Já se tornou lugar comum na literatura Ocidental, de Ésquilo a Freud, a afirmação de que, para a fundação e a permanência de uma comunidade política, são necessárias a morte (nem que seja simbólica) do pai tirânico e, em seguida, a produção de confiança ou de laços sociais comuns entre os integrantes da comunidade.
O que isso significa? Matar o pai é, antes de tudo, a possibilidade que os membros de um grupo têm de encarar a lei (o pacto, a aliança, os laços sociais) como patrimônio comum – e não como o exercício pessoal do Um, como o senhor da lei. Este assassinato precisa acontecer para dar cabo às fantasias infantis de amor e ódio que se constroem diante tanto de frustrações como das tensões que as vidas social e política geram.

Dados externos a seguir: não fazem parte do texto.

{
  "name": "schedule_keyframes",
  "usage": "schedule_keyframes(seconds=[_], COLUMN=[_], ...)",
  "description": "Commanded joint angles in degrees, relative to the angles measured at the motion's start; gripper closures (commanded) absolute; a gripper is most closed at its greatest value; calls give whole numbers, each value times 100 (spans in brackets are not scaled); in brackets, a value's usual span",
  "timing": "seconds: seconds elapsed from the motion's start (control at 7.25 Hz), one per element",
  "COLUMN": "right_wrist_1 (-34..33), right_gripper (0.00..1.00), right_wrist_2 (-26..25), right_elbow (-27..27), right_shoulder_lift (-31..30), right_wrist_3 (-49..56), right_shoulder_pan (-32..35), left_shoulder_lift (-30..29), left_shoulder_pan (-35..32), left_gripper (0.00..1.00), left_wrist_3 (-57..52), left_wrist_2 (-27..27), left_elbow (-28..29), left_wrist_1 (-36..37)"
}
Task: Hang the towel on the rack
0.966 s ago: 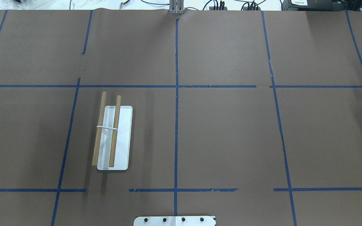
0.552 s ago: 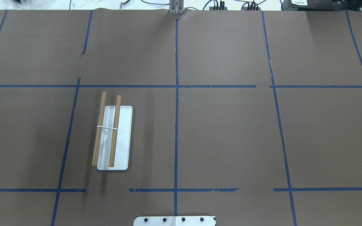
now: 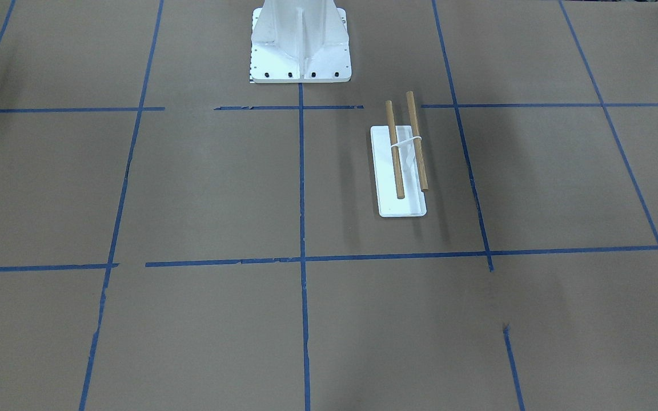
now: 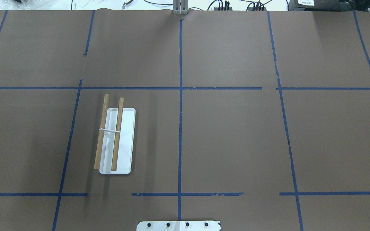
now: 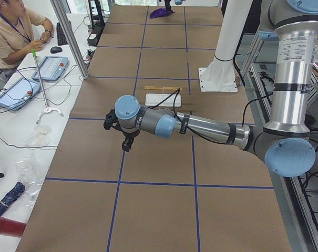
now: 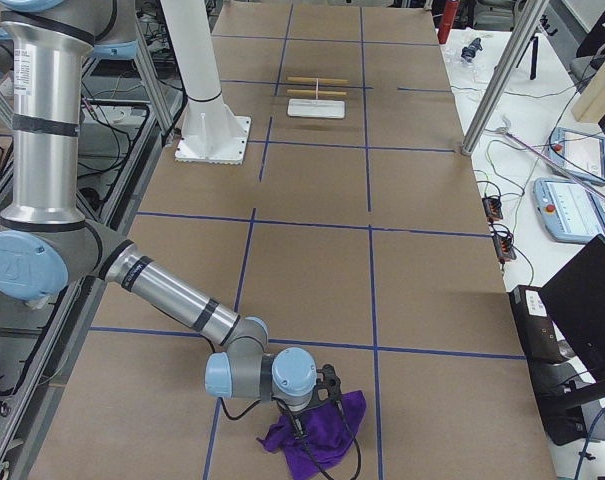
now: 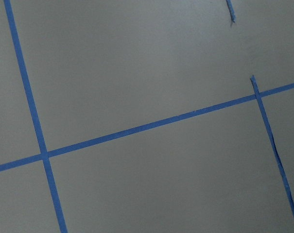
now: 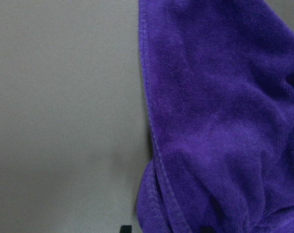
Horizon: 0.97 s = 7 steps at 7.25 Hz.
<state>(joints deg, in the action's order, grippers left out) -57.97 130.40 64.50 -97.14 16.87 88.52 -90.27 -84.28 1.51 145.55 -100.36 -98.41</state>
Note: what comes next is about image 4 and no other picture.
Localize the white rack bracket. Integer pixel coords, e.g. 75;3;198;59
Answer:
98;128;120;142

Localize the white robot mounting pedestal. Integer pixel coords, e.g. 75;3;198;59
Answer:
136;220;221;231

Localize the inner wooden rack bar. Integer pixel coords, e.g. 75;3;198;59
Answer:
111;98;124;171

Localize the black electronics box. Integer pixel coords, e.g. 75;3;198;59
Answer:
288;0;370;12

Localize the grey metal camera post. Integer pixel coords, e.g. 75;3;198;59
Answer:
173;0;189;15

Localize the white towel rack base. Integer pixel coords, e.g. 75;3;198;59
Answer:
99;108;136;174

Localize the black power strip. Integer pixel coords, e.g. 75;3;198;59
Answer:
246;0;268;11
211;0;232;11

No Brasil, este tema foi muito bem demarcado por Gilberto Freyre, que nos alertou que “nosso pai tirânico” aparecia no modelo da Casa-Grande e senzala (1933), fundado para satisfazer ilimitadamente os apetites e a obsessão de lucros fáceis dos senhores de engenho. Esses excessos, diz Freyre, nos custariam anomia social e fragilidade política.
Oliveira Viana insistia que o amor do brasileiro ao pai tirânico e à sua formação social clânica seriam as razões centrais dos males sociais e políticos nacionais. Os afetos criados por este modelo, ponderava Viana, impossibilitariam a unidade social, a identidade comum e o amor à república no Brasil. As consequências seriam a fragmentação e a inorganicidade dos corpos social e político da Nação, bem como os predomínios do rancor e do ressentimento como afetos sociais.

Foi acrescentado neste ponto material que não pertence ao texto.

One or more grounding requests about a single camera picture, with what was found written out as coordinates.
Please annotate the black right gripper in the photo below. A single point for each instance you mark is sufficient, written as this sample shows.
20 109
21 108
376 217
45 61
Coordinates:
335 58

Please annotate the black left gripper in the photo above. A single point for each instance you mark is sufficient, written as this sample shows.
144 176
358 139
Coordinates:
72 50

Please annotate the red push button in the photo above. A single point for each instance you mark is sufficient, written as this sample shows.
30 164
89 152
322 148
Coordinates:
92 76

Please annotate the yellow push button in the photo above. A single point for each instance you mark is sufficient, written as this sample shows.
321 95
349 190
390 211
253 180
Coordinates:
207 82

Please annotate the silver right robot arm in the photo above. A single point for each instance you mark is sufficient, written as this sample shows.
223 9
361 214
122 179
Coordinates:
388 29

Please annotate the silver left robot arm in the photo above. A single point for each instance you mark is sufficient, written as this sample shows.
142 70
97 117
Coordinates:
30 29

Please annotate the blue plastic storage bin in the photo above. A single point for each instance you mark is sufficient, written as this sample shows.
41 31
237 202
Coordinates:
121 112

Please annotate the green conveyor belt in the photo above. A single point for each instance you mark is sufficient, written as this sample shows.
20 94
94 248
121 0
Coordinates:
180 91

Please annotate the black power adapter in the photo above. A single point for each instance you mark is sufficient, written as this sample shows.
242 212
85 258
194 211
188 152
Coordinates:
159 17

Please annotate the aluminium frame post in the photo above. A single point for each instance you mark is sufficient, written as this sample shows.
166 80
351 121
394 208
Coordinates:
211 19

Theodor Adorno, em Teoria freudiana e o padrão de propaganda fascista (1949), argumenta que o modelo do pai tirânico incita os membros da comunidade política ao retorno às fantasias da infância nas quais há a crença, sem restrições, no poder de um pai soberano, um pai que pode ser, ao mesmo tempo, muito amado e muito temido, um pai que inspira uma confiança tão inabalável que promove a renúncia ao exercício da vontade própria.
Esta forma de autoridade que mobiliza o amor e o temor como armas políticas aparecem, segundo Adorno, nos momentos de crise, ou melhor, nos momentos de tensão referente à distribuição social dos bens materiais e simbólicos, bem como sobre as frustrações das expectativas dos pactos constituintes anteriormente firmados. Nesses momentos, há a instrumentalização dessa relação amor-temor, que deságua em uma série de frustrações, angústias e indignações moralistas. Diz Adorno que a decepção com um certo estado de coisas mais a crença de que o mundo da política é impregnado de sujeira e pecado, levam à valorização do pequeno grande homem: aquela pessoa que se apresenta como o homem comum, autêntico, que diz o que pensa, que não faz encenação. Este jogo de simulacros mobilizados por este homem, com aparência rústica e familiar, pretende responder às demandas afetivas de uma sociedade impotente, infantilizada, aflita e angustiada, que anseia por um pai protetor.
Diante do que aconteceu historicamente no contexto de Adorno e da pandemia, parece razoável dizer que estamos encarando uma escolha. Vamos nos manter seduzidos perante o temor reverencial sintetizado no modelo amor-temor que infantiliza os cidadãos, tornando o debate público irracional e violento? Ou vamos potencializar a solidariedade, que aposta no pacto de igual consideração, respeito e no atravessamento dos fantasmas dos complexos familiares?